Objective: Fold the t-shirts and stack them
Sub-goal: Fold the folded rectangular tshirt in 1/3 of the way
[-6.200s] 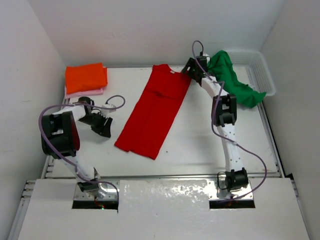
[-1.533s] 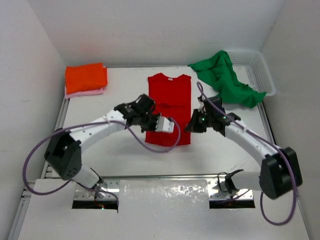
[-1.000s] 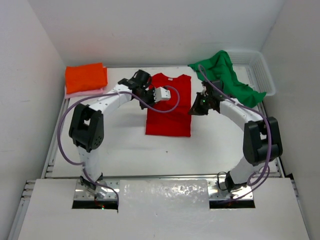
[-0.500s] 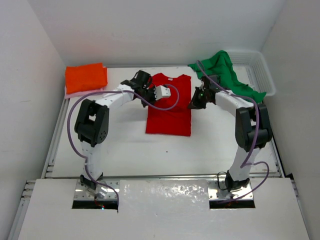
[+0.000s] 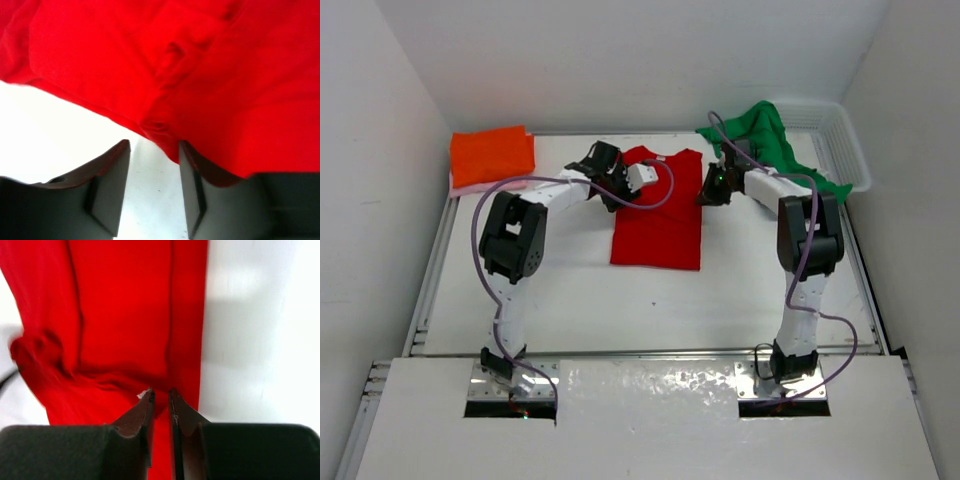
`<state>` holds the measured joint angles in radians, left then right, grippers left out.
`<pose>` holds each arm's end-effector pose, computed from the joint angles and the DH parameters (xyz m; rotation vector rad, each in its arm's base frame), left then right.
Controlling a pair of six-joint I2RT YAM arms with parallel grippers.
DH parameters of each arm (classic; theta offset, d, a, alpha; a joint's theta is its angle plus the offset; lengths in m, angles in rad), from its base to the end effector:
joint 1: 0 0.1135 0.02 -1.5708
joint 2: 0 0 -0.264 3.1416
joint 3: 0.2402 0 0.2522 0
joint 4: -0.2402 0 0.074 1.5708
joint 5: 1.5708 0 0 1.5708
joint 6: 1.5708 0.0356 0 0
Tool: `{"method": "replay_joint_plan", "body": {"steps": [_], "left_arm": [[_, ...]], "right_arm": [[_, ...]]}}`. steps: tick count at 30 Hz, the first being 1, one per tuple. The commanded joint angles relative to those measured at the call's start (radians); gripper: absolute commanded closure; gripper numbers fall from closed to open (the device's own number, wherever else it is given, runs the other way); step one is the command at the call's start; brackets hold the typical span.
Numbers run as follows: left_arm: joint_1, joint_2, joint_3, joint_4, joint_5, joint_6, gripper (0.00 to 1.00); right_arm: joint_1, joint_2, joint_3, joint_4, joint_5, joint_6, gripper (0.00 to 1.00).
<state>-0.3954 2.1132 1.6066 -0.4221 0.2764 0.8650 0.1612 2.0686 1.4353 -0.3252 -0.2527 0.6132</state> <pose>0.4248 -0.1878 0.1865 1.5372 1.9149 -0.1420 0.4342 0.0796 0.1601 0.4809 2.5576 0.6162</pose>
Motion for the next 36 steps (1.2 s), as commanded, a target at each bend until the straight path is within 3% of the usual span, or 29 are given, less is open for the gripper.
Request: {"method": "replay_joint_plan", "body": {"steps": [1,3,6,9,11,13,16,20,26,30,36], "left_arm": [[0.036,0.016,0.061,0.042,-0.071,-0.118,0.54],[0.052,0.010,0.065,0.069,-0.095,-0.154,0.48],[0.087,0.007,0.134,0.062,-0.152,-0.220,0.47],[0.131,-0.001,0.235,-0.016,-0.151,-0.276,0.49],[0.138,-0.044,0.256,-0.091,-0.059,-0.247,0.53],[0.109,-0.085,0.208,-0.190,0.121,-0.151,0.54],[0.029,-0.125,0.106,-0.322,0.196,-0.092,0.56],[0.000,-0.173,-0.106,-0.296,0.319,-0.133,0.58],[-0.036,-0.159,-0.306,-0.136,0.224,-0.193,0.58],[-0.057,-0.128,-0.352,-0.092,0.135,-0.196,0.59],[-0.063,-0.133,-0.421,-0.086,0.121,-0.164,0.59]], "right_arm": [[-0.029,0.042,0.149,0.006,0.045,-0.075,0.86],[-0.041,0.045,0.191,-0.020,0.094,-0.105,0.85],[-0.042,0.009,0.254,-0.090,0.144,-0.228,0.81],[-0.032,-0.112,0.109,-0.081,0.141,-0.262,0.81],[-0.019,-0.222,-0.013,0.017,0.106,-0.251,0.84],[0.007,-0.252,-0.134,0.095,0.025,-0.224,0.86],[0.043,-0.208,-0.135,0.118,-0.054,-0.207,0.92],[0.054,-0.101,-0.116,0.213,-0.204,-0.112,1.00],[0.052,0.041,-0.069,0.241,-0.166,-0.055,1.00],[0.037,0.082,-0.020,0.230,-0.076,-0.061,1.00],[0.009,0.123,0.066,0.141,0.038,-0.098,1.00]]}}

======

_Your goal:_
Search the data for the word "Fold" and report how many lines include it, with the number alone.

_The answer:_
2